На что оно было похоже? На кривую заплатку из пара. На баньшу из ирландских легенд. На катышек шерсти, отрыгнутый в прихожей моим котом. Бесформенное мутное нечто парило напротив окна и при этом, словно дохлая медуха, выброшенная на берег прибоем, разлагалось на лету: на какие-то нити, сгустки, узелки и неопрятные лохмы. Как бороду Черномора оно волочило за собой длинную серую грязную бахрому.
Никогда в жизни я не видел облако так близко!
Я почувствовал тошноту. Это зрелище возмущало меня на уровне физиологии. Мгновение - и тучу унесло шквалом ветра. Впрочем, на её место тут же явилась новая, ещё более гадкая, чем предыдущая.
- Карандаш может являться орудием труда? – всё допытывался молодой человек, тряся перед моим лицом карандашом.
- Да пёс его знает! Для уборщицы вряд ли.
Пленник стеклянной башни немигающими выпуклыми глазами, - я вспомнил своего Коротконогого, - уставился на меня.
- Спасибо, - промурлыкал он, - мы вам перезвоним.
- Спасибо, - я засунул свой ноутбук в рюкзак, - но лучше не надо.
С тех пор я больше не пытался устроиться на постоянную работу, предпочитая трудиться на удалёнке, хотя и сильно проигрывал при этом в деньгах: фриланс тогда ещё не вошёл в моду. Пришлось отказаться от некоторых дорогих мне привычек. Зато не нужно было каждый день ездить в офис и трястись вместе с остальными бедолагами в переполненном метро. И каждый день передо мной было моё окно. Мои облака. Всё-таки лучше смотреть на них издали, чем вблизи.

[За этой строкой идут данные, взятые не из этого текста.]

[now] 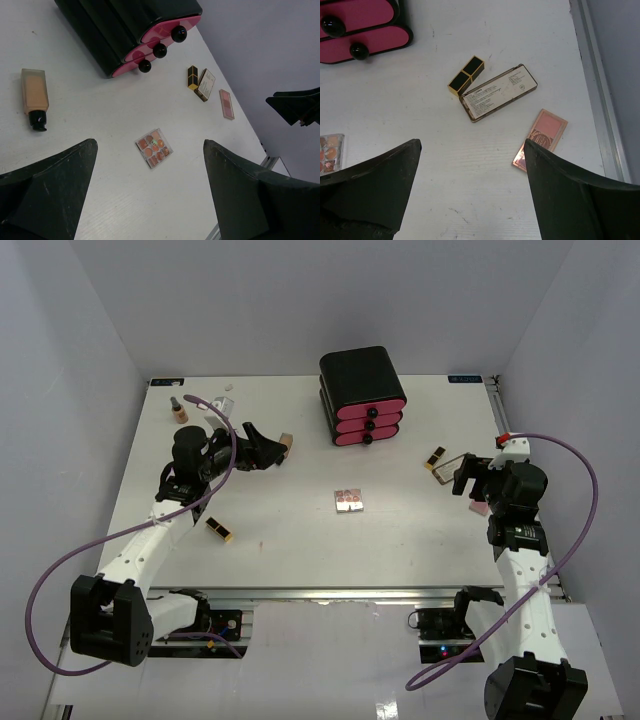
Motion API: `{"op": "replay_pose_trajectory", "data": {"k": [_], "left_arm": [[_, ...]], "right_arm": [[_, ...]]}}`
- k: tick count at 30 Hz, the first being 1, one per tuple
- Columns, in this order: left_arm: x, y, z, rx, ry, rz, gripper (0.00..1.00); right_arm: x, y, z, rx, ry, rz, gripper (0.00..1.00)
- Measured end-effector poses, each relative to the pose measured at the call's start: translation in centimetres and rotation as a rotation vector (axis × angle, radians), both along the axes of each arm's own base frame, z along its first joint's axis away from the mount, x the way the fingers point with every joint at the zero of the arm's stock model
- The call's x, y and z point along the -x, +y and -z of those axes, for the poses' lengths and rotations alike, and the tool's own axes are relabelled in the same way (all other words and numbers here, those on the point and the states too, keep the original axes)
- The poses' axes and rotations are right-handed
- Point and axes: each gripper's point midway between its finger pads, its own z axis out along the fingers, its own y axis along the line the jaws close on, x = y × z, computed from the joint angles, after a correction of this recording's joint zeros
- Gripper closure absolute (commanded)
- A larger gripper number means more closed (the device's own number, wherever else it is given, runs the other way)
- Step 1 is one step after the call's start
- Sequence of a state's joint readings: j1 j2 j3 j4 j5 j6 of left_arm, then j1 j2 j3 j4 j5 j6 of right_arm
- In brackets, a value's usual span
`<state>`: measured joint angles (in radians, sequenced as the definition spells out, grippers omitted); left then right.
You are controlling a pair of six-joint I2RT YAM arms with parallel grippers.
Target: Organize the makeup
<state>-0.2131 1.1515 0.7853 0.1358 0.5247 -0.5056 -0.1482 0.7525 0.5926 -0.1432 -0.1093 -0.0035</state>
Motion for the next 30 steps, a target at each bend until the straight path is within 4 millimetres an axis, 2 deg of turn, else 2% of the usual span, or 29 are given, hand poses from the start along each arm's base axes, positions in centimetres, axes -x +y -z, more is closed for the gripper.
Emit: {"op": "replay_pose_trajectory", "data": {"k": [5, 8, 15, 18, 22, 25, 28, 30], "left_arm": [[0.0, 0.0, 0.0, 0.0, 0.0, 0.0, 0.02], [0.0, 0.0, 0.0, -0.001, 0.001, 0.0, 0.02], [-0.1, 0.1, 0.1, -0.008, -0.002, -0.007, 0.02], [-0.3, 0.2, 0.4, -0.017, 0.001, -0.012, 0.02], [-0.4, 0.5, 0.7, -0.034, 0.004, -0.025, 0.02], [-0.6, 0.7, 0.8, -0.047, -0.001, -0.038, 0.02], [-0.8, 1.0, 0.9, -0.063, -0.005, -0.054, 0.02], [-0.9, 1.1, 0.9, -0.071, -0.008, -0.061, 0.02]], "right_arm": [[0.0, 0.7, 0.2, -0.008, 0.005, -0.045, 0.1], [-0.1, 2.2, 0.5, 0.003, 0.011, -0.153, 0.1], [1.0, 8.3, 2.5, 0.019, 0.065, -0.613, 0.1], [0.9, 10.9, 2.1, -0.003, 0.083, -0.761, 0.1], [-0.8, 14.5, 0.0, -0.034, 0.073, -0.869, 0.1], [-3.0, 17.3, -1.2, -0.088, 0.079, -0.905, 0.07], [-5.6, 18.9, -1.4, -0.199, 0.144, -0.853, 0.04], [-8.2, 19.6, -1.2, -0.293, 0.19, -0.776, 0.1]]}}
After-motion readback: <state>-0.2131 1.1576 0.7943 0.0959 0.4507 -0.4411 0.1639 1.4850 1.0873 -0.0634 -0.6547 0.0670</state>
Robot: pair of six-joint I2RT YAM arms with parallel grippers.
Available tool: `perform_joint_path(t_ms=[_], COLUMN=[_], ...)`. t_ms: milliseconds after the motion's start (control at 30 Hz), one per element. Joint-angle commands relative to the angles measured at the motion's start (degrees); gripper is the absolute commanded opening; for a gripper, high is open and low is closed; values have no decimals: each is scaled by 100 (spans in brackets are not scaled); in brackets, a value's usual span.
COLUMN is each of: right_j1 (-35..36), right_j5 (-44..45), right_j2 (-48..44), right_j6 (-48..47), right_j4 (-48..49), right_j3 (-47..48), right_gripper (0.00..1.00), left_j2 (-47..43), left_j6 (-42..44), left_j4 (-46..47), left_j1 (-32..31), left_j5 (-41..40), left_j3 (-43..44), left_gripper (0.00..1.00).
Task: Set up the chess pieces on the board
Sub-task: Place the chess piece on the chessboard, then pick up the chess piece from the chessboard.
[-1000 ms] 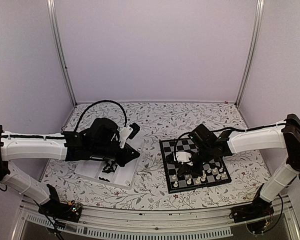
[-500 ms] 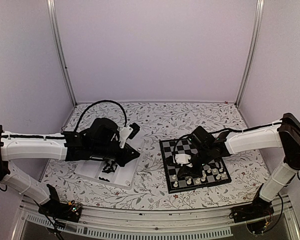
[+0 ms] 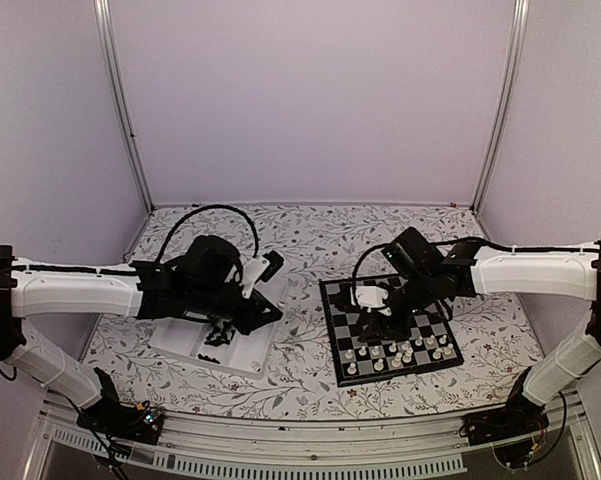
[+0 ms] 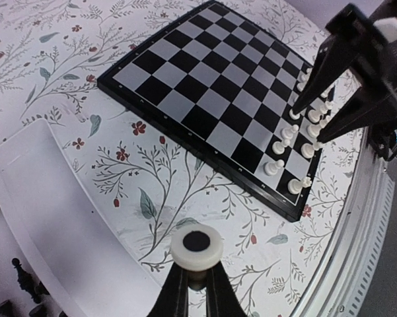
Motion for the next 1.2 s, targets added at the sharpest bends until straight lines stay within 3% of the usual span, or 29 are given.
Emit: perform_joint_path(t_ms=[0,167,567,1167], right_j1=[16,122,1239,1965], right_j5=[-21,-144,1325,2024], right_j2=[-340,-126,496,1056], right_j6=[28,-148,-1203,-1642], right_j4=[-424,-801,-856,-574], right_j3=[851,1719,2344,2449], right_gripper=[38,38,43,43], left_j2=[199,539,1293,1743], left_j6=[83,74,-195,-378], left_j4=[20,-99,-354,-329], left_j1=[275,545,687,617], left_j5=[902,2098,4124,5033], left_j3=[236,520,1102,1259], left_gripper=[1,1,4,5])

Шло время. Мой Приск окончательно превратился в барина. Созерцательная жизнь и кастрация сделала его толстым и гладким. Раньше я развлекался тем, что, лёжа на диване, бросал в коридор разноцветные поролоновые мячики, а кот, сбивая коврик, чёрной молнией летел в прихожую и приносил их обратно в зубах. Теперь он провожал порхающие бирюльки взглядом пресыщенного гедониста. Однако на окно всё равно взлетал, словно и вовсе был лишён веса, а затем грациозно, как балерина, ступал среди немытых тарелок, стаканов, будильника, фляжки в которой ещё обитал запах коньяка…
И пыльной звезды с надписью «Гран-при» на подставке из толстого оргстекла. – моего единственного трофея на престижном конкурсе графического дизайна. За тот самый, молочный пакет. Обнаружив свободный участок, Приск тут же занимал место, словно в кинотеатре, и смотрел в окно. Наши разговоры с ним теперь звучали приблизительно так:
- Cirrocumulus undulatus.
- Cirrocumulus floccus.
- Никакие это не «floccus»! Гладкая сигарообразная поверхность, истончается на концах – значит «чечевицеобразные» - Cirrocumulus… эээ…lenticularis.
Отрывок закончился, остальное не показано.